Assessment and follow-up

Follow-up assessments with questionnaires will be conducted and will include the ODI, the VAS score for pain of the lumbar spine and lower limbs, the straight leg elevation angle of the affected side, and the SF-36 health survey. Pre- and postoperative magnetic resonance imaging (MRI), computed tomography (CT), and X-ray films will be documented. The assessments will be performed by 2 physicians who are not involved in the treatments.

Participants will receive a serial preoperative radiographic evaluation, with routine anteroposterior (AP), lateral and dynamic radiographic views, MRI, and CT scans to determine the target level in conjunction with a thorough clinical history and physical examination. Then, diagnostic selective nerve root blocks or electromyography (EMG) and nerve conduction studies will be assessed to determine the individual’s radiculopathy origins [9].

The first examination will be conducted before the operation for baseline assessment (visit 0). Then, assessments will be conducted on the second day postoperation (visit 1) and at 1 week (visit 2), 4 weeks (visit 3), 13 weeks (visit 4), 26 weeks (visit 5), and 1 year (visit 6) postoperation. The primary and secondary outcomes and possible complications will be recorded. All participants will complete the ODI questionnaire and VAS for pain for the lumbar spine and lower limbs. In addition, CT, MRI, and X-ray imaging, including AP, lateral, and dynamic (hyperextension and hyperflexion) radiographic view assessments, will be conducted. The radiation exposure dose is safe for all participants and will be assessed by two radiologists. Note that dynamic X-ray imaging will be carried out at visit 0, visit 4, visit 5 and visit 6, while MRI and CT scans will be carried out at visit 0, visit 1, visit 5, and visit 6.
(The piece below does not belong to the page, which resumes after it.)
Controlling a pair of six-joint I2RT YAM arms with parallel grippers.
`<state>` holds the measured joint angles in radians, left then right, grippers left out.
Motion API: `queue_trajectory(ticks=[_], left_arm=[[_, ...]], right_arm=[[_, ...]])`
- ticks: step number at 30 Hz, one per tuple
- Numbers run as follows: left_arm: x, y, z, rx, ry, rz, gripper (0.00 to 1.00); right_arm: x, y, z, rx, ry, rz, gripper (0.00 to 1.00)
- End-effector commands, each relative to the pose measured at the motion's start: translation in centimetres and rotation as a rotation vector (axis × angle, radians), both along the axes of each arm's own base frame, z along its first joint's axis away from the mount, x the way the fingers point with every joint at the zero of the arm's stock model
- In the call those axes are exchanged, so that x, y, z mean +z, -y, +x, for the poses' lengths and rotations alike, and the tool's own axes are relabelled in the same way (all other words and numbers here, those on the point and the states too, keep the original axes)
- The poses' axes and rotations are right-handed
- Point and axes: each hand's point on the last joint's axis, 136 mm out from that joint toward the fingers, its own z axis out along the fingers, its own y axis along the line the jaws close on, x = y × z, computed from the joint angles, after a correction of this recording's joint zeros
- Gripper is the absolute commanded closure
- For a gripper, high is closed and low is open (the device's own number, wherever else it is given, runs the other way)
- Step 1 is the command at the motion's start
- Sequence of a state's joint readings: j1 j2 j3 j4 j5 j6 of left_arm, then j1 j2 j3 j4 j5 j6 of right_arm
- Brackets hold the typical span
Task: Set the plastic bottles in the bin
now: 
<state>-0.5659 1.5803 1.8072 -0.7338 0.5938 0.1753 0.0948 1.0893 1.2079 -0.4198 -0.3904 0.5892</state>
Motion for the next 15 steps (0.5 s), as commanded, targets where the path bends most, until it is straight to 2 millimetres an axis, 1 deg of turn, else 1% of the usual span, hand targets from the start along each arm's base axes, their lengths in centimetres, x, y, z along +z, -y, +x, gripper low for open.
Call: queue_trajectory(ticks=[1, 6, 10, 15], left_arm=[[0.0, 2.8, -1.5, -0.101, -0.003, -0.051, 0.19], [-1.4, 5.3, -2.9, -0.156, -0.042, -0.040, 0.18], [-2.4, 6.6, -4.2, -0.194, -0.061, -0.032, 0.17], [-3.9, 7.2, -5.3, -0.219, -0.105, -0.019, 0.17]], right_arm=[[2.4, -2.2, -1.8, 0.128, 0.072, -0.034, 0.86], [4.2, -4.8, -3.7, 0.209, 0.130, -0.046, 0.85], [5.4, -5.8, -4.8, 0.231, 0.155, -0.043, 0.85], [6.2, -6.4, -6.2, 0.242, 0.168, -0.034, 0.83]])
The project team will conduct regular follow-up calls and text messages and set up a health club to prevent subjects from being lost to follow-up. The participants will be followed up when the treatment ceases.

Outcome measures

Primary outcome

  1. 1)

    Recurrence rate

The outcome index is the recurrence rate of LDH with radiculopathy at 1-year postoperation in the two groups. Clinically speaking, herniation at the same level and on the same side would be more appropriate for recurrence. If the symptom returns after a pain-free period, it will be considered a recurrence [17].

Secondary outcomes

Recurrence rate and Oswestry Disability Index (ODI)

The Simplified Chinese-Mandarin Chinese version of the ODI will be applied to evaluate the degree of low back pain and disability [18], which was the primary endpoint.

The severity of lumbar and lower limb pain (VAS)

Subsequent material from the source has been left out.